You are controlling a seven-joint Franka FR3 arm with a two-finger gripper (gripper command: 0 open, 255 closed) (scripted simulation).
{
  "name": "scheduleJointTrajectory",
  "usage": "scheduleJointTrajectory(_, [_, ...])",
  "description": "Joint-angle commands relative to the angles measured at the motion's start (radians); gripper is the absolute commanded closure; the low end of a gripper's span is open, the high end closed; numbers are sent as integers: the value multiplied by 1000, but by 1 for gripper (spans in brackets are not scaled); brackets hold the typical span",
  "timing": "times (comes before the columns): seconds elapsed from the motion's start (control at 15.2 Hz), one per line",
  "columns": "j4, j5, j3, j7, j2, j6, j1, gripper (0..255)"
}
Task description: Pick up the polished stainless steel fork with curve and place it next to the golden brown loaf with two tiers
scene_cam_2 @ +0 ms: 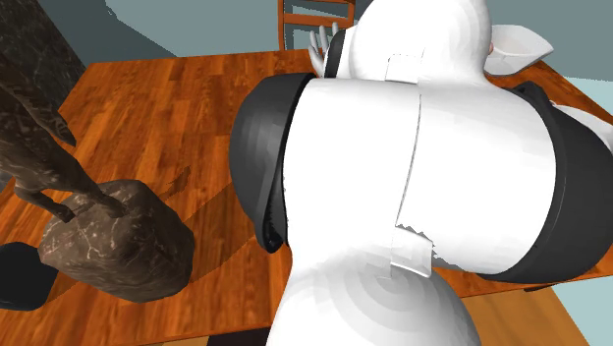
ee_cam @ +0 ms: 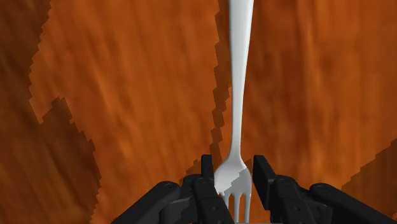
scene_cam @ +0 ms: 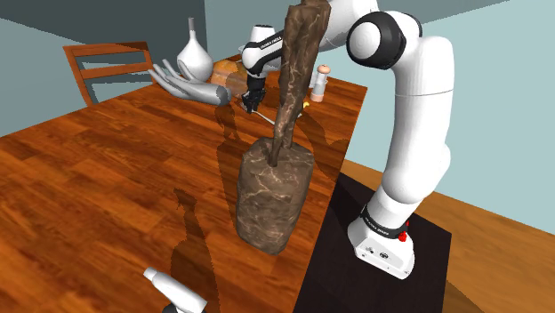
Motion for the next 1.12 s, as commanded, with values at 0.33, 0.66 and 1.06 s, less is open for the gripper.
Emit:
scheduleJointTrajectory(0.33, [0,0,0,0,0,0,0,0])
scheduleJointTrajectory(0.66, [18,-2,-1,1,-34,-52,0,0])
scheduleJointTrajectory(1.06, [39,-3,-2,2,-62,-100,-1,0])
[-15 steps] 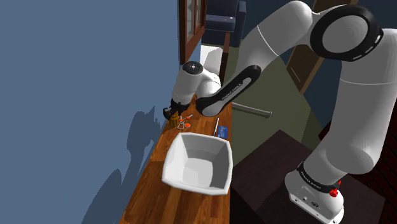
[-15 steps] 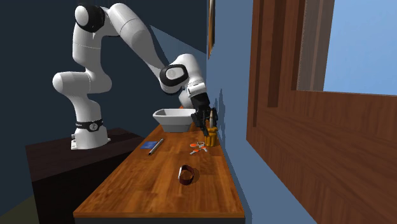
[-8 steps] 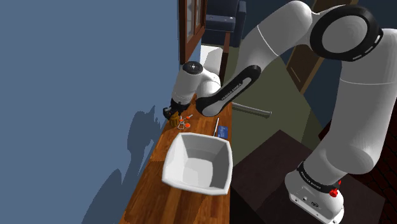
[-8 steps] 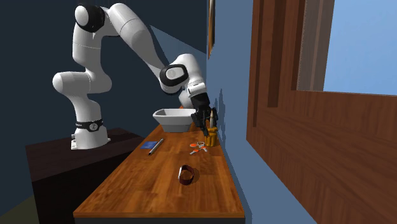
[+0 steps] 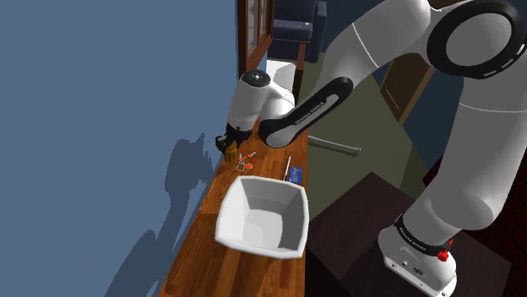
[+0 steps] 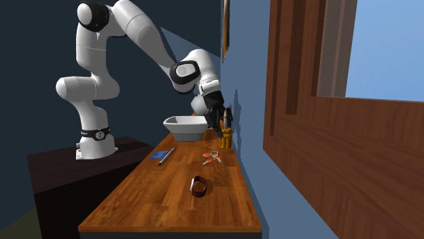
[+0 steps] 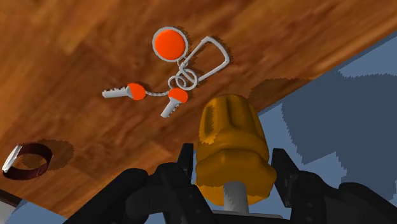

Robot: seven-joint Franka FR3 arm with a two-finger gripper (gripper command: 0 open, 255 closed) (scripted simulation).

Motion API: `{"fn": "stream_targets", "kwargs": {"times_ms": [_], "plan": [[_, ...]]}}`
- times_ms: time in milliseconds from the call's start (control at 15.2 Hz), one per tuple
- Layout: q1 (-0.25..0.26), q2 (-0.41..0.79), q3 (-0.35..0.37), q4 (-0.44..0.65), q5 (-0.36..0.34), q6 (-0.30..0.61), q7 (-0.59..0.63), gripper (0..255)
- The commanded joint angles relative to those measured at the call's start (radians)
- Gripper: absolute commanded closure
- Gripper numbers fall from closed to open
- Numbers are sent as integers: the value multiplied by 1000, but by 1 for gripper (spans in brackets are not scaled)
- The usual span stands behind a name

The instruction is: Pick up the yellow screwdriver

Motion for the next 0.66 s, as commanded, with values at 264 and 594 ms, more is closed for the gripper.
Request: {"fn": "stream_targets", "kwargs": {"times_ms": [264, 594], "plan": [[-29, -55, 40, 8, 75, -55, -64, 255], [-41, -83, 58, 15, 114, -86, -96, 255]]}}
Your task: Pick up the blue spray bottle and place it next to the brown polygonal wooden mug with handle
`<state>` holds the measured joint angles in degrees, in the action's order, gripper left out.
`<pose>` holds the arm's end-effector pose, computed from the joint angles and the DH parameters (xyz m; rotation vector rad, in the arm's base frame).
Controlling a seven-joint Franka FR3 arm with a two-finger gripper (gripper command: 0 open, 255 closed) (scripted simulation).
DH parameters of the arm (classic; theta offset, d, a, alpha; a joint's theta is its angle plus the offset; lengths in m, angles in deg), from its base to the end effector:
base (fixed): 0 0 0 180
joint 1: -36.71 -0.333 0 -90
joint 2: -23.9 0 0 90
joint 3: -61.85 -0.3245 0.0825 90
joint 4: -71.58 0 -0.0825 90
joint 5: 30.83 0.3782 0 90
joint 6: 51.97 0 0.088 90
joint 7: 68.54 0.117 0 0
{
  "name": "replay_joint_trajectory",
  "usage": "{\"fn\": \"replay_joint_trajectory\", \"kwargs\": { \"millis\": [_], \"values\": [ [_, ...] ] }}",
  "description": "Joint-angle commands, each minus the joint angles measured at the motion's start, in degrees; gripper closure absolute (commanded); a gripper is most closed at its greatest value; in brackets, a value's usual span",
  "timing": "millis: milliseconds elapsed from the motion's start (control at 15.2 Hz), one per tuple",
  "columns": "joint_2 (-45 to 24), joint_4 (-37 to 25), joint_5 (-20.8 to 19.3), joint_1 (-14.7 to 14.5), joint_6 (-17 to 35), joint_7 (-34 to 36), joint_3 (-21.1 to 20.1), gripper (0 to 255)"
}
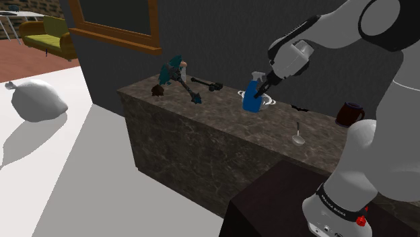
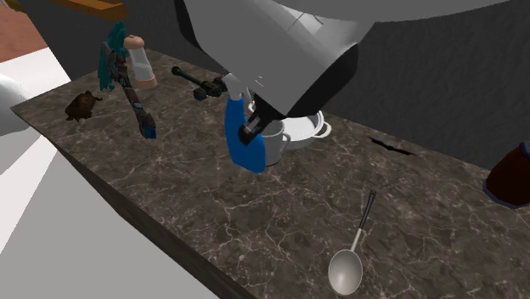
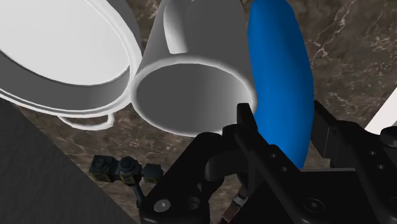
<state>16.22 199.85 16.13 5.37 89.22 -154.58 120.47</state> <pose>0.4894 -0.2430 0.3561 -2.8924 -0.6358 -0.7078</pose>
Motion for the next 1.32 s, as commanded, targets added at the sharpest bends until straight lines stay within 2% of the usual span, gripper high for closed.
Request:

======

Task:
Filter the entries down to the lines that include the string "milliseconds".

Expected answer:
- times_ms: time in milliseconds from the call's start (control at 15.2 Hz), one per tuple
  "timing": "millis: milliseconds elapsed from the motion's start (control at 15.2 Hz), one per tuple",

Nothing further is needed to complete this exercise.